991 - Dual Signaling Pathways Dependent Upon the Adaptor Protein SLP-76 Lead to Distinct Natural Killer Cell Effector Functions

Monday, November 7, 2011: 9:00 AM-6:00 PM
Hall F2 - Poster Hall (McCormick Place West)
Rebecca May1, Chih-Jung Hsu1, Mariko Okumura1, Gary A. Koretzky2 and Taku Kambayashi1, 1University of Pennsylvania, Philadelphia, PA, 2University Pennsylvania, Philadelphia, PA
Presentation Number: 991

Background/Purpose: Natural killer (NK) cells are innate immune cells that provide a defense against intracellular pathogens and tumors by displaying cytotoxicity and producing immune-activating cytokines. NK activation is regulated by the expression of activating receptors that are finely counterbalanced by inhibitory receptors. Although mechanisms by which activating signals are blocked by inhibitory receptors are well defined, the proximal signaling pathways that lead to NK effector function are incompletely understood. Thus, we aimed to dissect the proximal signaling pathways downstream of the Ly49D activating receptor and focused our studies on SLP-76, an adaptor molecule which is important in mediating signals downstream of activating receptors in many hematopoietic cell types.

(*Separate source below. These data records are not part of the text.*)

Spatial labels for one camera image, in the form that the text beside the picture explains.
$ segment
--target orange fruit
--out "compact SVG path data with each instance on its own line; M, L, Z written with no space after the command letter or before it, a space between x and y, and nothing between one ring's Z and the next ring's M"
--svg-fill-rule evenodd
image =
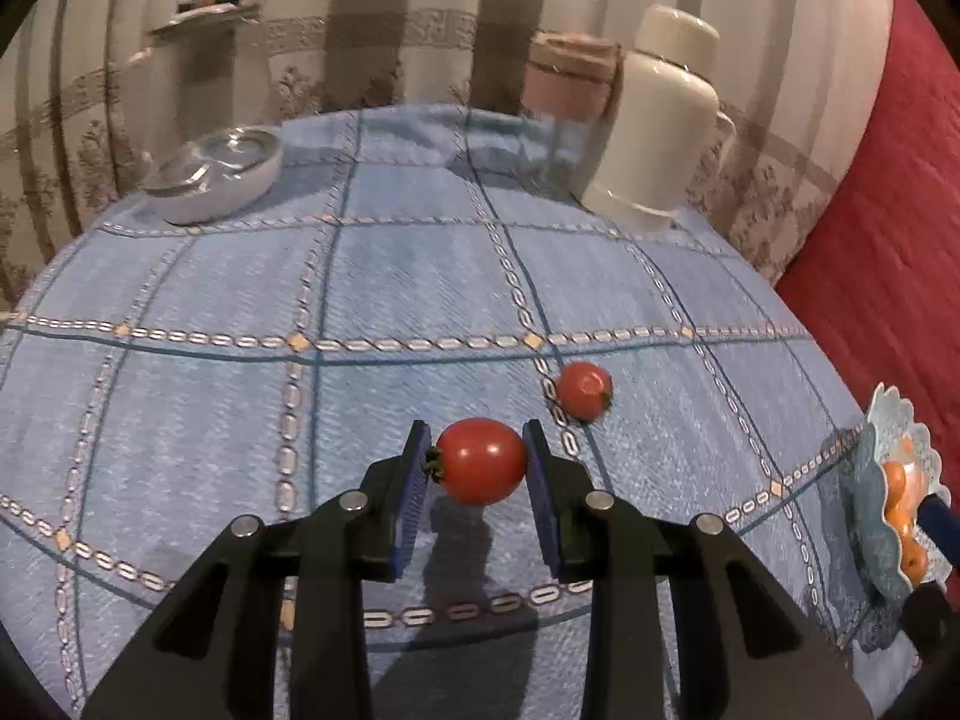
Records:
M895 506L893 509L887 509L883 513L883 518L887 521L898 536L913 536L913 517L906 509Z
M923 581L923 575L925 575L926 567L929 565L926 550L914 541L913 536L901 536L901 546L904 548L901 571L906 574L910 584L916 587Z
M888 460L883 464L883 473L887 477L887 502L885 509L893 509L904 497L906 490L906 471L903 463Z

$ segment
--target red sofa
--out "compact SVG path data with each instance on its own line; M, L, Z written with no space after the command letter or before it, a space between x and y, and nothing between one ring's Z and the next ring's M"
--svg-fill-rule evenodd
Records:
M913 401L960 511L960 71L915 0L894 0L863 141L776 290L861 406L877 382Z

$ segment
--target tablecloth
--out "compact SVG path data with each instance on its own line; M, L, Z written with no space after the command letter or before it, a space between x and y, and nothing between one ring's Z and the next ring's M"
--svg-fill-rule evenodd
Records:
M413 419L469 415L541 420L654 517L721 514L890 702L916 654L848 535L856 402L702 218L642 239L532 193L517 127L449 105L287 122L244 213L173 227L134 193L32 285L0 338L0 618L64 707L238 514L300 517ZM590 426L555 401L571 360L613 377ZM431 485L402 581L364 588L378 716L579 716L589 602L542 564L524 485L486 509Z

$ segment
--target striped curtain
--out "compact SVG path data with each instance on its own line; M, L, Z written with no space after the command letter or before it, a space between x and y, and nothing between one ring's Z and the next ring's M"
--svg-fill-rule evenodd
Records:
M892 0L243 0L268 21L282 112L405 100L515 112L537 29L625 45L662 2L720 32L714 85L739 137L688 188L776 281L853 159L880 83ZM176 0L40 0L0 58L0 307L136 183L117 68Z

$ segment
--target cherry tomato
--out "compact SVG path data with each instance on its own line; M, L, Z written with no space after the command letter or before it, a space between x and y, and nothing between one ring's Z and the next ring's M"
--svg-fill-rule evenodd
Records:
M427 464L435 481L468 506L488 506L517 489L527 471L527 448L495 419L473 416L440 434Z
M606 370L592 362L572 362L560 372L557 395L570 416L592 422L610 408L613 382Z

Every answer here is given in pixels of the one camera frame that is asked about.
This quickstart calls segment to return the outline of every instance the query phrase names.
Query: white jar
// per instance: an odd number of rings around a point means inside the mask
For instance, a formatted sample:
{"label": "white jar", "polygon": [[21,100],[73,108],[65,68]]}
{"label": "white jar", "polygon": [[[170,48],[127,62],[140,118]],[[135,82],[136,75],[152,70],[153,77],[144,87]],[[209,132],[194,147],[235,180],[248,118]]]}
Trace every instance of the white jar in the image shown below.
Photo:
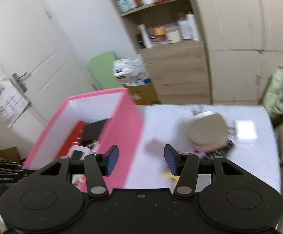
{"label": "white jar", "polygon": [[165,28],[165,35],[170,44],[181,42],[180,33],[176,25],[167,26]]}

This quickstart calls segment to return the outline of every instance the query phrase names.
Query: white table
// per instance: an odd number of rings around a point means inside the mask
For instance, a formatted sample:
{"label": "white table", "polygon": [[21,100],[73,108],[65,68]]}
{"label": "white table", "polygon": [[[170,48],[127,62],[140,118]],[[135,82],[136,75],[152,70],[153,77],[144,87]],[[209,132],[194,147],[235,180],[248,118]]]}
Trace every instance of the white table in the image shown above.
{"label": "white table", "polygon": [[[144,117],[144,130],[125,188],[173,189],[172,181],[162,176],[169,170],[164,160],[164,146],[171,144],[180,153],[192,151],[185,127],[195,110],[216,111],[230,127],[234,126],[236,120],[253,120],[258,139],[241,142],[231,135],[230,139],[235,146],[226,156],[280,192],[278,149],[272,124],[262,106],[153,105],[139,106],[139,110]],[[196,191],[201,191],[210,183],[210,175],[199,175]]]}

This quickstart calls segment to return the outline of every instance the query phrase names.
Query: shelf
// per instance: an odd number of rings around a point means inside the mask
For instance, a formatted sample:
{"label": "shelf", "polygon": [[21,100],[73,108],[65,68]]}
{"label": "shelf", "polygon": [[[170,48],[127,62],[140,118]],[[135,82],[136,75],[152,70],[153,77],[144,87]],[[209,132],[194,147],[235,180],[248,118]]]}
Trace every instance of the shelf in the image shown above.
{"label": "shelf", "polygon": [[185,47],[191,48],[200,48],[203,47],[203,41],[195,41],[195,40],[183,40],[180,43],[176,44],[162,44],[155,45],[152,48],[142,48],[138,50],[138,54],[146,54],[146,53],[157,53],[157,52],[169,52],[171,49],[178,48],[183,49]]}
{"label": "shelf", "polygon": [[120,16],[124,17],[124,16],[127,16],[129,14],[135,13],[137,11],[141,11],[141,10],[144,10],[144,9],[147,9],[147,8],[154,7],[154,6],[159,5],[159,4],[168,3],[168,2],[174,2],[174,1],[179,1],[179,0],[165,0],[165,1],[163,0],[161,2],[156,2],[156,3],[152,3],[152,4],[142,5],[140,7],[134,8],[132,10],[123,12],[123,13],[120,14]]}

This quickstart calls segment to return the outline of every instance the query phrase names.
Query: white bottle
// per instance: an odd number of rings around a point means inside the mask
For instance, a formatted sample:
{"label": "white bottle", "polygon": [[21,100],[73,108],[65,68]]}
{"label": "white bottle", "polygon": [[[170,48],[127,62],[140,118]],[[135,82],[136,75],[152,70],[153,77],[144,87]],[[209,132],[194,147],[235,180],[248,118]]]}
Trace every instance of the white bottle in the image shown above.
{"label": "white bottle", "polygon": [[180,29],[180,33],[182,35],[183,40],[191,40],[192,37],[190,35],[189,22],[185,18],[185,14],[184,13],[178,13],[177,15],[178,15],[177,24],[178,24],[178,27]]}
{"label": "white bottle", "polygon": [[190,33],[191,33],[193,40],[196,40],[196,41],[201,40],[195,15],[192,12],[188,12],[188,14],[186,15],[186,18],[189,22]]}
{"label": "white bottle", "polygon": [[145,25],[139,25],[138,27],[141,30],[141,36],[142,36],[142,40],[144,42],[145,47],[146,48],[152,48],[152,44],[151,44],[150,38],[148,36],[148,33],[146,32]]}

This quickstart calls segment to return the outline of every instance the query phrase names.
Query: pink storage box
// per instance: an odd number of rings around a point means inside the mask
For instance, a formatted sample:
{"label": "pink storage box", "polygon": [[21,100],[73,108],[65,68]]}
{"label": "pink storage box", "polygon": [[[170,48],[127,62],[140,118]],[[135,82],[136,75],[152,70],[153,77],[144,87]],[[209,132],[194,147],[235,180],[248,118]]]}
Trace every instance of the pink storage box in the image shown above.
{"label": "pink storage box", "polygon": [[[68,97],[49,121],[31,149],[24,169],[40,169],[52,162],[77,122],[95,122],[110,118],[100,136],[98,151],[105,153],[112,145],[119,147],[119,159],[106,185],[123,188],[143,127],[142,116],[126,88],[108,89]],[[81,187],[86,191],[86,184]]]}

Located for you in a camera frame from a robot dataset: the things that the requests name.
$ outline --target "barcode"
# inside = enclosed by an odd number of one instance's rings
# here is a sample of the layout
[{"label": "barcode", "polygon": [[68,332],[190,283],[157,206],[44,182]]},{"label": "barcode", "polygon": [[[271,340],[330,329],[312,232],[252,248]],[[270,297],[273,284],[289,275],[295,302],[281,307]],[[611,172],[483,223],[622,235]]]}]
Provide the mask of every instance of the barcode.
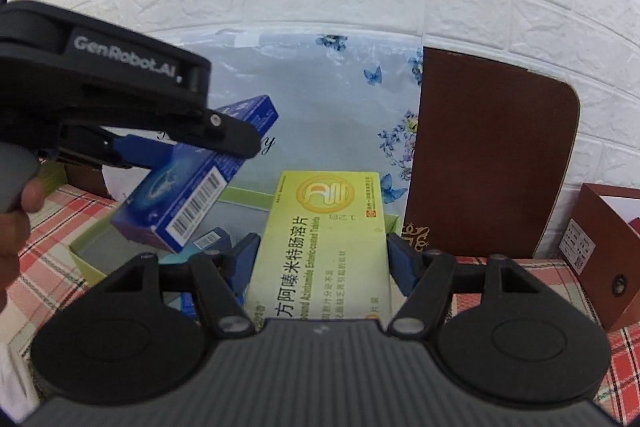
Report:
[{"label": "barcode", "polygon": [[199,238],[199,240],[194,241],[193,244],[199,250],[204,250],[205,248],[210,247],[210,245],[213,245],[219,239],[220,239],[220,236],[216,232],[211,230],[211,232],[206,233],[201,238]]},{"label": "barcode", "polygon": [[226,182],[216,167],[200,182],[193,194],[166,228],[167,232],[183,247],[216,201]]}]

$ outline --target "brown box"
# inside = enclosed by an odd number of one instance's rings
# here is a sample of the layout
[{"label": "brown box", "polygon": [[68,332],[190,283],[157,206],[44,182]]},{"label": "brown box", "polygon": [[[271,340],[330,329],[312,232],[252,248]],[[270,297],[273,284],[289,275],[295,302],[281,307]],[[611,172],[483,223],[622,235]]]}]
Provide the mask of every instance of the brown box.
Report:
[{"label": "brown box", "polygon": [[640,190],[584,184],[560,250],[607,331],[640,321]]},{"label": "brown box", "polygon": [[579,115],[569,84],[425,48],[402,237],[418,252],[533,257]]}]

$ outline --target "blue medicine box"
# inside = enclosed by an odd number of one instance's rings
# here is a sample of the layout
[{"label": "blue medicine box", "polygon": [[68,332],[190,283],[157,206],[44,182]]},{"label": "blue medicine box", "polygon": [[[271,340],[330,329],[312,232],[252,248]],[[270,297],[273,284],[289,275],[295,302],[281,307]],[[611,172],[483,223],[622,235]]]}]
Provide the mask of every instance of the blue medicine box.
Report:
[{"label": "blue medicine box", "polygon": [[[216,111],[251,123],[264,136],[278,119],[267,95]],[[168,161],[153,169],[111,217],[131,241],[173,252],[187,244],[244,160],[178,143]]]}]

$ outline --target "brown folder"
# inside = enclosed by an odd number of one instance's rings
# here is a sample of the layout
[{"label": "brown folder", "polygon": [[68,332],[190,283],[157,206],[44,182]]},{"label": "brown folder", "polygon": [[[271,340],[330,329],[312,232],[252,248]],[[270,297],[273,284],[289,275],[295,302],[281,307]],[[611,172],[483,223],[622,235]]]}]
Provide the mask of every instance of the brown folder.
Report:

Method: To investigate the involvement of SLP-76 in Ly49D signal transduction, SLP-76 phosphorylation and clustering at the plasma membrane was examined in Ly49D-activated NK cells. Furthermore, the role of SLP-76 in NK cell signal transduction, activation, and development was assessed in SLP-76-knockout (KO) compared to wildtype (WT) NK cells. 

Result: When NK cells were activated through Ly49D, SLP-76 was phosphorylated and recruited to the plasma membrane. Furthermore, SLP-76 was required for optimal signal transduction through Ly49D as SLP-76 KO NK cells exhibited diminished ERK and Akt phosphorylation compared to WT NK cells. This correlated with decreased IFNg production and granule exocytosis by SLP-76 KO NK cells. Although NK cells from SLP-76 KO mice appeared developmentally mature based on expression of late maturation markers, we noted a selective defect in the acquisition of Ly49 family member inhibitory and activating receptors in SLP-76 KO NK cells. Since the defective function of SLP-76 KO NK cells might be related to perturbed development, SLP-76 was inducibly deleted in NK cells after maturation. Despite normal Ly49 receptor expression, NK cells inducibly deleted of SLP-76 still displayed defective IFNg production and granule exocytosis, suggesting that SLP-76 plays an important role in Ly49D-mediated NK cell function.

We next explored the mechanisms by which SLP-76 relocalizes from the cytosol to the plasma membrane. As this process depends on membrane-resident adaptor molecules LAT and NTAL in T cells and mast cells, we tested whether LAT and NTAL were similarly crucial for SLP-76 function in NK cells. Like SLP-76 KO NK cells, LAT/NTAL double KO (DKO) NK cells displayed significant functional defects, suggesting that LAT/NTAL may be required for SLP-76 activation. Surprisingly, membrane recruitment and phosphorylation of SLP-76 were intact in LAT/NTAL DKO NK cells following Ly49D stimulation. Cellular proliferation was also independent of LAT/NTAL, but dependent on SLP-76 expression.

Conclusion: These data suggest that NK cells use a novel LAT/NTAL-independent pathway leading to SLP-76 phosphorylation and membrane recruitment. This novel pathway leads to distinct NK cell effector functions. Together, these results demonstrate a critical role of SLP-76 in NK cell activation downstream of multiple signaling pathways emanating from the Ly49D activating receptor.

Keywords: natural killer (NK) cells and signal transduction

Disclosure: R. May, None; C. J. Hsu, None; M. Okumura, None; G. A. Koretzky, Rigel Pharma, 5, Pfizer Inc, 5 ; T. Kambayashi, None.